Work task: Tally the lines in the records underneath that contain the string "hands", and state the figure by itself.

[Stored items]
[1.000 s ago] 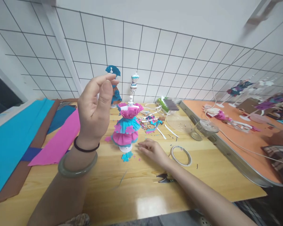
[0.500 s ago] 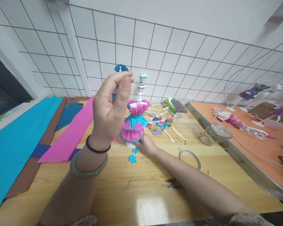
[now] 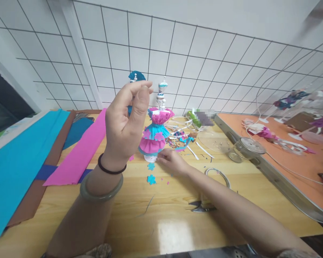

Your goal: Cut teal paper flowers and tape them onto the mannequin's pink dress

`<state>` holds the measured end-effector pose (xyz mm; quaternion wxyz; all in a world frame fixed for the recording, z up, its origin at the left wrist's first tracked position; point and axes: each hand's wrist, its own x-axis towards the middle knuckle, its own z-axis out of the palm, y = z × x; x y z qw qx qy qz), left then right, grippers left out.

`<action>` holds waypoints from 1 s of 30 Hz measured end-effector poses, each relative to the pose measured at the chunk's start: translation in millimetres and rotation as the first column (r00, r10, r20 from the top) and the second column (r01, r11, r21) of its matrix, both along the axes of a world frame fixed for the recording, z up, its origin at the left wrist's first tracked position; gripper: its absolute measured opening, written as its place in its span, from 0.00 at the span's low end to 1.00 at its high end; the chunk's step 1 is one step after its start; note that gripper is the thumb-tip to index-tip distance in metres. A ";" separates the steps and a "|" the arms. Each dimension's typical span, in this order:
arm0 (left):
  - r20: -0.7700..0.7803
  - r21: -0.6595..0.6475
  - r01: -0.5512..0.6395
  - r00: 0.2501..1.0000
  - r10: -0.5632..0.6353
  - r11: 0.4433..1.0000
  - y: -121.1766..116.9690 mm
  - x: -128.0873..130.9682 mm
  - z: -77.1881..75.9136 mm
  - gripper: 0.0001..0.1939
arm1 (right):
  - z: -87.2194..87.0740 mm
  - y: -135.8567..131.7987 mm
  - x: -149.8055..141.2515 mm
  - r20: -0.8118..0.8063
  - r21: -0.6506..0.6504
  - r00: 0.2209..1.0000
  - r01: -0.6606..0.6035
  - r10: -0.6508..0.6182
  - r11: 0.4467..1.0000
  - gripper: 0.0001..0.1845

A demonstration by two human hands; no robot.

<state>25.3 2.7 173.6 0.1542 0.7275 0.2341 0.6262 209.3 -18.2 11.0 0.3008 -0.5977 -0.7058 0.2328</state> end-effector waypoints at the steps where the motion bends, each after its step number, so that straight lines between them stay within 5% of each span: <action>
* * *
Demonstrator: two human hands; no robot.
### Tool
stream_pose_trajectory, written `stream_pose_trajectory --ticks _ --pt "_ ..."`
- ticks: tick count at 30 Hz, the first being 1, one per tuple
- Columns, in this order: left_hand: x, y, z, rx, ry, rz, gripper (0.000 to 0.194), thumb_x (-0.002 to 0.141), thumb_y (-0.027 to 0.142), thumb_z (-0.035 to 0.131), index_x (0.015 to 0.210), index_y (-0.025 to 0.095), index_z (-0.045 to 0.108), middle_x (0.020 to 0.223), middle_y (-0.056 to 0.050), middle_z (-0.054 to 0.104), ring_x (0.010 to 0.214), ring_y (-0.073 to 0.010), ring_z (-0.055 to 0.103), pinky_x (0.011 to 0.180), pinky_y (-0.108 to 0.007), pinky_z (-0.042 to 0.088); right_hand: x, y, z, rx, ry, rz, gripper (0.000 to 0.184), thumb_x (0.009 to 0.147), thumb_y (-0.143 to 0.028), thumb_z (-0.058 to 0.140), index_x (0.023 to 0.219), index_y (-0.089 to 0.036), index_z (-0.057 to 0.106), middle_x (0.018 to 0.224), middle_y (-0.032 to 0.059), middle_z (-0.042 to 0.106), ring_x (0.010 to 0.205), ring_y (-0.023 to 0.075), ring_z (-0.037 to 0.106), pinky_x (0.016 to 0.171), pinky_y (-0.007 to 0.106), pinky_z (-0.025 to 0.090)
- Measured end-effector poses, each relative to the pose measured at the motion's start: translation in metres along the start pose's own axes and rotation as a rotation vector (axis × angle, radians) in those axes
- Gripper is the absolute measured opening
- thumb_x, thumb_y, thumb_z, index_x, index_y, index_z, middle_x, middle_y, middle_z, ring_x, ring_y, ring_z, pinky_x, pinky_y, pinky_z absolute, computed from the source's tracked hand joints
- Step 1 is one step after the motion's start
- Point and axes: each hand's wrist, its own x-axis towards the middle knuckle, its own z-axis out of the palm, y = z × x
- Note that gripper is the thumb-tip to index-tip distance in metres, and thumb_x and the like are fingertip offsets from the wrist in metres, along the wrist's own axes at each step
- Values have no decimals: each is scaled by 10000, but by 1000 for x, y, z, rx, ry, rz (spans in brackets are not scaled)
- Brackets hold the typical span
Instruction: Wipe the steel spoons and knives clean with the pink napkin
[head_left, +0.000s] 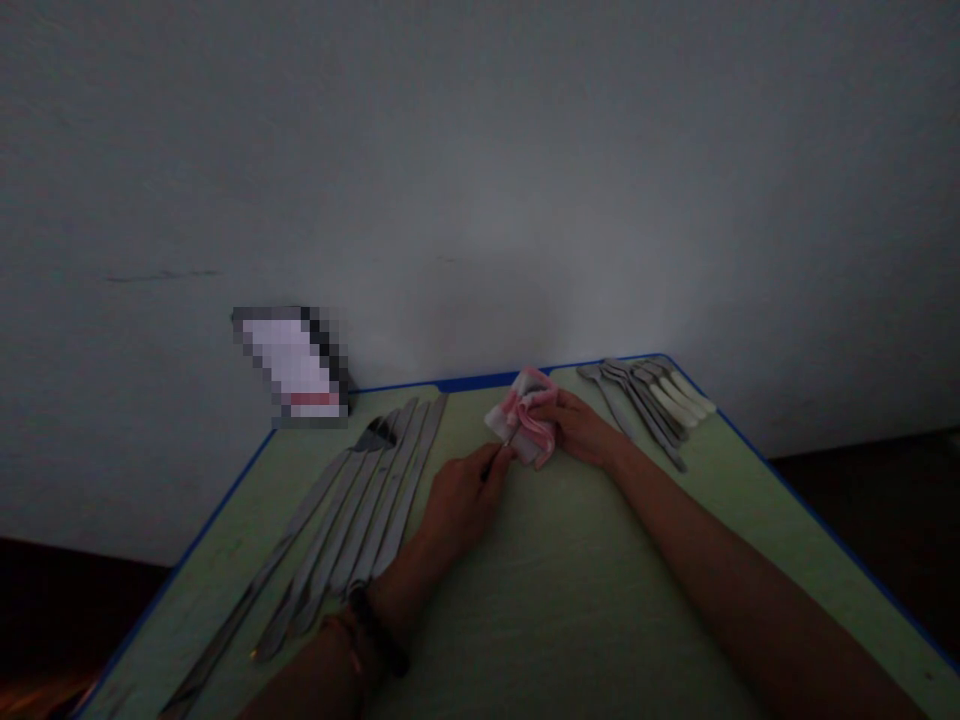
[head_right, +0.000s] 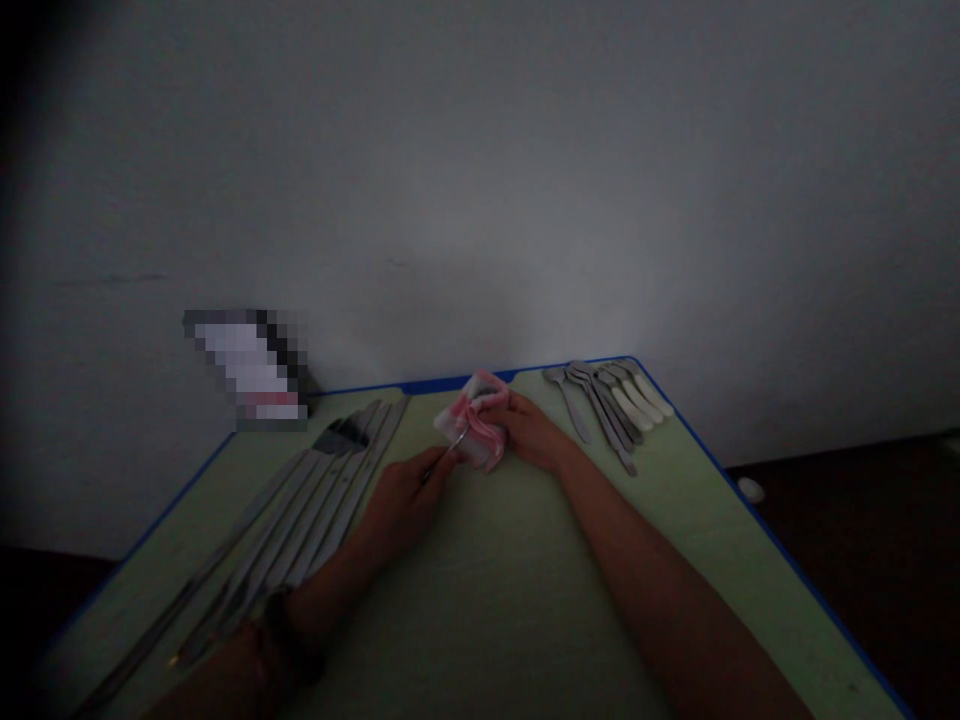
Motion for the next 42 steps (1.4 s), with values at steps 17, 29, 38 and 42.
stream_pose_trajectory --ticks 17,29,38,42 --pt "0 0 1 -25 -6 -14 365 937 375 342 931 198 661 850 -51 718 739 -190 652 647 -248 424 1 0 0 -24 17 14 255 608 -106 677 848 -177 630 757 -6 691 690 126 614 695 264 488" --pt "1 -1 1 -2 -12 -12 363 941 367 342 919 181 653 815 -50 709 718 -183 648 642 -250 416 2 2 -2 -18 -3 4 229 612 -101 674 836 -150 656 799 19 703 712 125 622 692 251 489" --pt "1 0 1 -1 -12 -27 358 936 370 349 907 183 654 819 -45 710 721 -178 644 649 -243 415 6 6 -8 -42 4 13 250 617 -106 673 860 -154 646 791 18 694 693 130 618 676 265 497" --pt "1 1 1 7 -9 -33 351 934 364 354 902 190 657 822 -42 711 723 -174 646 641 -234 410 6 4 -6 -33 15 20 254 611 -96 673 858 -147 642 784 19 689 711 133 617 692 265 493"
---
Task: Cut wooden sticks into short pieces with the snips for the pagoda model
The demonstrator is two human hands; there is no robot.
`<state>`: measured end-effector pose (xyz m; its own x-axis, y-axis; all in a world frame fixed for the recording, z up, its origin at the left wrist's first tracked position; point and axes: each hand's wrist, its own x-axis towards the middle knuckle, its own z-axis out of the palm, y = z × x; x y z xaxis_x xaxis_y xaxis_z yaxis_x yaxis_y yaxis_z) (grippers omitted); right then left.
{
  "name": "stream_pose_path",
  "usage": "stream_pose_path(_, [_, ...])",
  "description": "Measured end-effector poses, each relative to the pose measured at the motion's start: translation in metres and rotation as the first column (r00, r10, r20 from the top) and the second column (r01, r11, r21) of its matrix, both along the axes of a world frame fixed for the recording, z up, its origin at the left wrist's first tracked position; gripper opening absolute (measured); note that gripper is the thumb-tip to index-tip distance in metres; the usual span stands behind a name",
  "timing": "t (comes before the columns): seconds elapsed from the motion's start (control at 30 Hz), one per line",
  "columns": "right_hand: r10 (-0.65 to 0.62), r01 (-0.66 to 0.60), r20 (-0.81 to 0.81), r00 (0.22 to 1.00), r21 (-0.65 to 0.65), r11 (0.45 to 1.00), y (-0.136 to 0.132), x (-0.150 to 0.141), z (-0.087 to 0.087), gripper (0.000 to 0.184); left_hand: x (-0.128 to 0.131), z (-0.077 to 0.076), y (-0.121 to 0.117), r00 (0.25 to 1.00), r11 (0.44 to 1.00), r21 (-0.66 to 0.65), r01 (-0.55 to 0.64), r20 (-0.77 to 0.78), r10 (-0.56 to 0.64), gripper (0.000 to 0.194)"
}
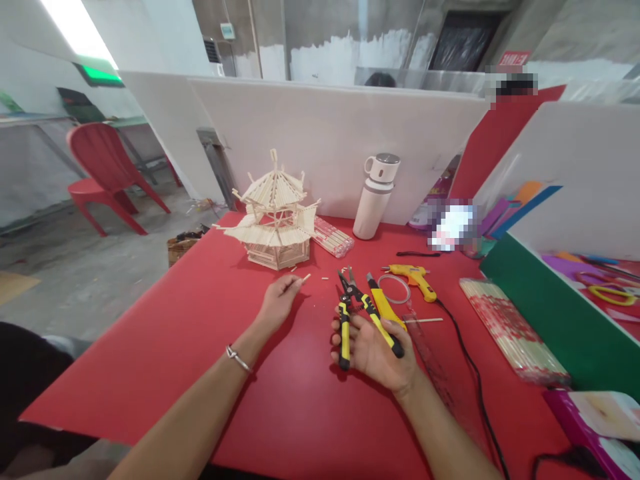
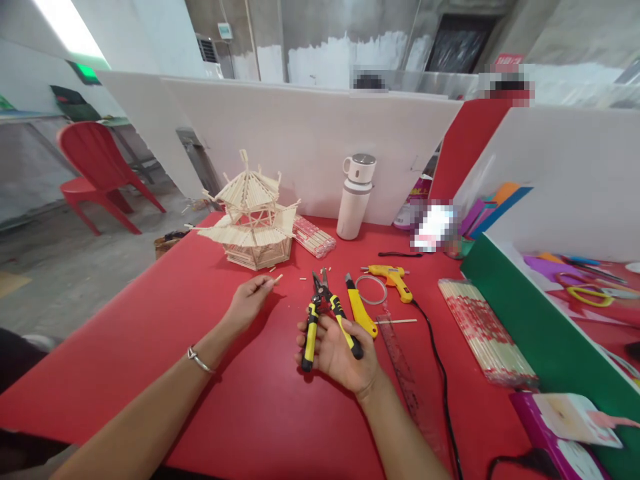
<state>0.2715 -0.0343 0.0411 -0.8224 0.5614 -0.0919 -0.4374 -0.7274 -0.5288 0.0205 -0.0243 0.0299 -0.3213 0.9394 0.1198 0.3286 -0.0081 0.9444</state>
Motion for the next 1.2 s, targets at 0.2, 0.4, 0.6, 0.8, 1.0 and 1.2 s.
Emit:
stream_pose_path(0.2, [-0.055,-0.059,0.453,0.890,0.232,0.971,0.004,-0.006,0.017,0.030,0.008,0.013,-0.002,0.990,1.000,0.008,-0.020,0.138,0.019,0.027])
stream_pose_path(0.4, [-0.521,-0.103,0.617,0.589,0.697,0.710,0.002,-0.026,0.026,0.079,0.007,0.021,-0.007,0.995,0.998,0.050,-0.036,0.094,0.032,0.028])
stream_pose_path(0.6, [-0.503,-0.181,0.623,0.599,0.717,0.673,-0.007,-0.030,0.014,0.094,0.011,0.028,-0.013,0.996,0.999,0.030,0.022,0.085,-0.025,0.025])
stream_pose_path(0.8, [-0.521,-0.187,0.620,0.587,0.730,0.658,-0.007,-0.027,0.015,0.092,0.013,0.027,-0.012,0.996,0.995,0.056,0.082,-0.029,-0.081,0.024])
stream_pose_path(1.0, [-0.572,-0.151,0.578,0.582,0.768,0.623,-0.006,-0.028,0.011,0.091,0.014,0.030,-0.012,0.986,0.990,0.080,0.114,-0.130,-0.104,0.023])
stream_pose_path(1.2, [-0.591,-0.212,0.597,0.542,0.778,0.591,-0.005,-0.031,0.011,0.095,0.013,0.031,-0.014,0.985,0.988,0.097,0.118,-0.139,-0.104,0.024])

Finished exercise: 3